→ EXERCISE DIRECTIONS:
Which lines make up the answer? Those from the line with "Get bounding boxes for person's" through the end of the data; reproduce them exactly.

:::::

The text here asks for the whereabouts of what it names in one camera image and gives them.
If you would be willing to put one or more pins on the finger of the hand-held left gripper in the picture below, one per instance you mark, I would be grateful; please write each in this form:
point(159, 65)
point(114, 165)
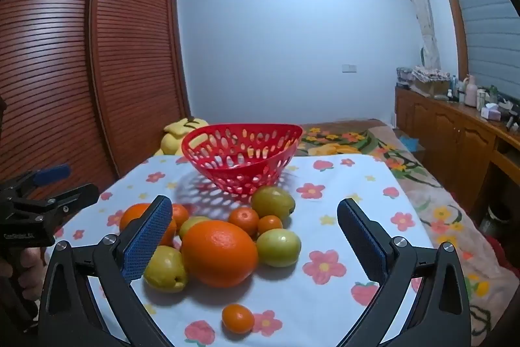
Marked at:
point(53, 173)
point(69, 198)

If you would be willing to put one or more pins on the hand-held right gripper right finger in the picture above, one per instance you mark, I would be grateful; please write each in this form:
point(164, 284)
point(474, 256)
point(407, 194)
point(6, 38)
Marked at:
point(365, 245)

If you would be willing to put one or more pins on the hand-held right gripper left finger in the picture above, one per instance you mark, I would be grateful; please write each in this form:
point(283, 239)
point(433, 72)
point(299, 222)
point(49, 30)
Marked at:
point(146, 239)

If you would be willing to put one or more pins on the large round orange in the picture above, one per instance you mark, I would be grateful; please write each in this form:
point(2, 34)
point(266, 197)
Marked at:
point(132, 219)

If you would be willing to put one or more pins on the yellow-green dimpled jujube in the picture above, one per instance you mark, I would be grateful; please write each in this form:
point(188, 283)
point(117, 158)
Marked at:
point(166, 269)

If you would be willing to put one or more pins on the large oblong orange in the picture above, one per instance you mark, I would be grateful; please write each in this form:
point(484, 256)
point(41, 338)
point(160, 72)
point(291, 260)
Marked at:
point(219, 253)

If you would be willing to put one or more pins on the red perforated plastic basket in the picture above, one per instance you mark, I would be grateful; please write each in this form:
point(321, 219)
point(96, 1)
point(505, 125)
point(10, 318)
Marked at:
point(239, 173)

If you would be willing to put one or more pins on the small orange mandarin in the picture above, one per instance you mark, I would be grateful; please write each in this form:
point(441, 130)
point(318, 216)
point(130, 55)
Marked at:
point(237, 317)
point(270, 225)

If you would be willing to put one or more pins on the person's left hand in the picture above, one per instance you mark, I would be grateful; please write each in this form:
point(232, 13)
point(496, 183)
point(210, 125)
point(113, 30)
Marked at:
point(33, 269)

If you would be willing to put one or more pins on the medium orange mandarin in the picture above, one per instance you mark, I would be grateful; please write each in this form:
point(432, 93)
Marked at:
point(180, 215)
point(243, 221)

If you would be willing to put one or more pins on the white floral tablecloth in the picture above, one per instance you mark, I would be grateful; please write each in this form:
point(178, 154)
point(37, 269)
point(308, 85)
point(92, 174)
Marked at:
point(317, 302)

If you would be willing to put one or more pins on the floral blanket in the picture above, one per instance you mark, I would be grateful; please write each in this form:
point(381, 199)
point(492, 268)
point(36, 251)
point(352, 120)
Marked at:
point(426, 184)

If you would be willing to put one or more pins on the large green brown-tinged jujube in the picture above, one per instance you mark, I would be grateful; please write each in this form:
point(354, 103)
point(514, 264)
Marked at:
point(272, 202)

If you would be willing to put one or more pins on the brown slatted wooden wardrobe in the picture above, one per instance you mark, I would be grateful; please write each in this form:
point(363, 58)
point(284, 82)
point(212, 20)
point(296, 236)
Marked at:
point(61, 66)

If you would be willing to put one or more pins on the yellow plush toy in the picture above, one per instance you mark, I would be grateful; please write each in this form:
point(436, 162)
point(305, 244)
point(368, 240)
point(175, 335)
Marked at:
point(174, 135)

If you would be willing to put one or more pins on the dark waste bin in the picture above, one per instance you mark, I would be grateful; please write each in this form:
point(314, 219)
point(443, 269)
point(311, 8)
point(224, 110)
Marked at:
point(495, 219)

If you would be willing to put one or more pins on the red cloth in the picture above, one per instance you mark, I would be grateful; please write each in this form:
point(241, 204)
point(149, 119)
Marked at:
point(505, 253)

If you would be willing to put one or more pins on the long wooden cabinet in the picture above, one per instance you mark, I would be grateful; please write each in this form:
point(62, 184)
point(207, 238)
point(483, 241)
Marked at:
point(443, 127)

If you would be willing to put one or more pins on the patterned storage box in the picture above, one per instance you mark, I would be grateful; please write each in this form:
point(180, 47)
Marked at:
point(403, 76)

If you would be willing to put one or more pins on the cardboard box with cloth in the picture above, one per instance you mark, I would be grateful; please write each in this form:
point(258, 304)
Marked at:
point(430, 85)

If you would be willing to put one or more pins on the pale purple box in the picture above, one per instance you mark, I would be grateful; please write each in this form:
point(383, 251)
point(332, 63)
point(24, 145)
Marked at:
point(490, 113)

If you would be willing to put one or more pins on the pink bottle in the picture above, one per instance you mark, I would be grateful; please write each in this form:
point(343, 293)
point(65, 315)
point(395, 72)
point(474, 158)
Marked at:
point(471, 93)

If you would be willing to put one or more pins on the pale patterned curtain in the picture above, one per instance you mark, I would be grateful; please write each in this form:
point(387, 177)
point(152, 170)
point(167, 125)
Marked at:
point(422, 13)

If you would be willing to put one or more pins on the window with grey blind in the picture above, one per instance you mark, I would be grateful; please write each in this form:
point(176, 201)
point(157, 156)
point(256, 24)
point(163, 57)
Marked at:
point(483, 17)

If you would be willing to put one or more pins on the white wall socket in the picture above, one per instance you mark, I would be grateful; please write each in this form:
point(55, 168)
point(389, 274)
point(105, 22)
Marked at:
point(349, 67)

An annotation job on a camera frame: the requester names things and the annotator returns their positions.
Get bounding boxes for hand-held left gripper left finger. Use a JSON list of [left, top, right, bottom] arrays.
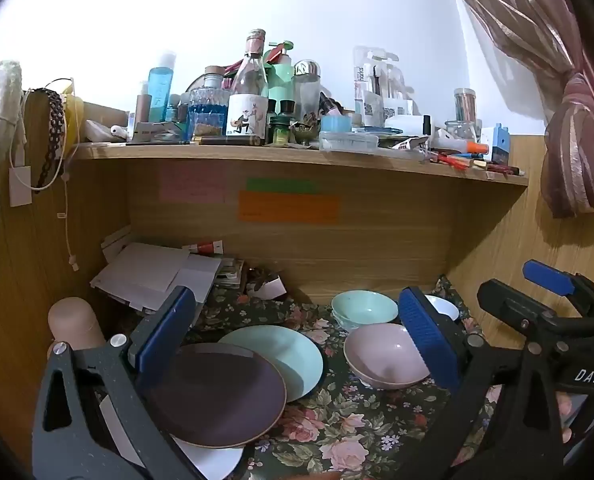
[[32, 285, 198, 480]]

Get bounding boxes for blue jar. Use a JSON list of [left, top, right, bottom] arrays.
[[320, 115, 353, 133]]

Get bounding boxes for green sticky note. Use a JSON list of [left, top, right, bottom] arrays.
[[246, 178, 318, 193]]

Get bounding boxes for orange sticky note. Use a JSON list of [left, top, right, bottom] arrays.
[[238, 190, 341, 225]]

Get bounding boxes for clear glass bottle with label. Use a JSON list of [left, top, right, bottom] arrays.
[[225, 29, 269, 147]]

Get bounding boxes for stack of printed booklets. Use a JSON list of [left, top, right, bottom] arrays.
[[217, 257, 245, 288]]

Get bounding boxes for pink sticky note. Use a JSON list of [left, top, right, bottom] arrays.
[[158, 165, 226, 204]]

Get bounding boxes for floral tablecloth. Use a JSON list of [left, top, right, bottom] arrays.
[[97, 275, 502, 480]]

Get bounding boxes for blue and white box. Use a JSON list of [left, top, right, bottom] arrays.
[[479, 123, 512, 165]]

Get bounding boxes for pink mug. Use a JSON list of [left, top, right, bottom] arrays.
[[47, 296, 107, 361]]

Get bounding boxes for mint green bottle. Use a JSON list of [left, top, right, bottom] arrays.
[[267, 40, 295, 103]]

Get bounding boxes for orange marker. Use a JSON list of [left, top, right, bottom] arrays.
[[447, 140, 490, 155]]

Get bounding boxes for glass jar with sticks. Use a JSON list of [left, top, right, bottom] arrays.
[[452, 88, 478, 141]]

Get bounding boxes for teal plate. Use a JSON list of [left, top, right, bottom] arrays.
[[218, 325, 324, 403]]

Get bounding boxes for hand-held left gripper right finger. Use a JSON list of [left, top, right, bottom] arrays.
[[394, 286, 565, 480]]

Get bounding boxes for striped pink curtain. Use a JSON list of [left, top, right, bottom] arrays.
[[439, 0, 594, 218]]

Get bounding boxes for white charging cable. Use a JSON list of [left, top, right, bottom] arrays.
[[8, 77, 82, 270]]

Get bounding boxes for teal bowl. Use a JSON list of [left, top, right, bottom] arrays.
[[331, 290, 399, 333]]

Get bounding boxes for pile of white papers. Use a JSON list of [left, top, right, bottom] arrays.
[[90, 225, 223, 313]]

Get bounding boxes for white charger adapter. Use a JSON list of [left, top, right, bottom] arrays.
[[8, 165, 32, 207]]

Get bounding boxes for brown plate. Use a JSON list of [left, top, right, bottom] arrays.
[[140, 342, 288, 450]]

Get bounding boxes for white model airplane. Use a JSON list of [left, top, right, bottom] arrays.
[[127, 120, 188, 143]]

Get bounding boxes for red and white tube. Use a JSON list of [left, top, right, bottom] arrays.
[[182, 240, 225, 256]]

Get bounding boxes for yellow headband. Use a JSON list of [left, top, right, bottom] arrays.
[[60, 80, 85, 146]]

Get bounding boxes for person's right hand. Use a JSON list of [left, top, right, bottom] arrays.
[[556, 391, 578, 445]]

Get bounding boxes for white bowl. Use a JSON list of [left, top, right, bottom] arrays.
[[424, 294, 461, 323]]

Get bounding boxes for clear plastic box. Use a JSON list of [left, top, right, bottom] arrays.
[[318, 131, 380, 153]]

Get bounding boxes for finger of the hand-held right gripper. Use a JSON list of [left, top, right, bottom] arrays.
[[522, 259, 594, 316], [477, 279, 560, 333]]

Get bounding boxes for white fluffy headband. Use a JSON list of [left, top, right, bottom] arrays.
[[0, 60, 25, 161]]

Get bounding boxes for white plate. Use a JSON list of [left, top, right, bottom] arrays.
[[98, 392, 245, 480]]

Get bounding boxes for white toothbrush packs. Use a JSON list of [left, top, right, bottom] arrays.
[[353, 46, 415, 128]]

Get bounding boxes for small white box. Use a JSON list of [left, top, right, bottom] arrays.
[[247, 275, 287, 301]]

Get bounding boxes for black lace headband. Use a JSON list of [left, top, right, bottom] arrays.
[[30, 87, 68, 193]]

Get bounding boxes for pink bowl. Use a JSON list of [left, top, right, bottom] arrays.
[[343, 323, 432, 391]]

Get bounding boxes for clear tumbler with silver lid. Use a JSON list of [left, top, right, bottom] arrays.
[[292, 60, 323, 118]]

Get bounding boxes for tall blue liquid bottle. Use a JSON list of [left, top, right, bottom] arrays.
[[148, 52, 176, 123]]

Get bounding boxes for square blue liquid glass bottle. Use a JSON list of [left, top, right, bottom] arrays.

:::::

→ ANSWER BELOW:
Get bounding boxes for person's right hand. Use a JSON list of [left, top, right, bottom] arrays.
[[556, 391, 578, 445]]

Get bounding boxes for white bowl. Use a JSON list of [left, top, right, bottom] arrays.
[[424, 294, 461, 323]]

Get bounding boxes for clear plastic box. Use a JSON list of [left, top, right, bottom] arrays.
[[318, 131, 380, 153]]

Get bounding boxes for finger of the hand-held right gripper. Use a JSON list of [left, top, right, bottom] arrays.
[[522, 259, 594, 316], [477, 279, 560, 333]]

Get bounding boxes for white fluffy headband. Use a JSON list of [left, top, right, bottom] arrays.
[[0, 60, 25, 161]]

Get bounding boxes for white plate. Use a JSON list of [left, top, right, bottom] arrays.
[[98, 392, 245, 480]]

Get bounding boxes for white toothbrush packs. Use a JSON list of [left, top, right, bottom] arrays.
[[353, 46, 415, 128]]

Get bounding boxes for small white box. Use a JSON list of [left, top, right, bottom] arrays.
[[247, 275, 287, 301]]

Get bounding boxes for black lace headband. Use a JSON list of [left, top, right, bottom] arrays.
[[30, 87, 68, 193]]

Get bounding boxes for pink bowl. Use a JSON list of [left, top, right, bottom] arrays.
[[343, 323, 432, 391]]

Get bounding boxes for clear tumbler with silver lid. Use a JSON list of [left, top, right, bottom] arrays.
[[292, 60, 323, 118]]

Get bounding boxes for tall blue liquid bottle. Use a JSON list of [left, top, right, bottom] arrays.
[[148, 52, 176, 123]]

Get bounding boxes for square blue liquid glass bottle. Use a JSON list of [left, top, right, bottom] arrays.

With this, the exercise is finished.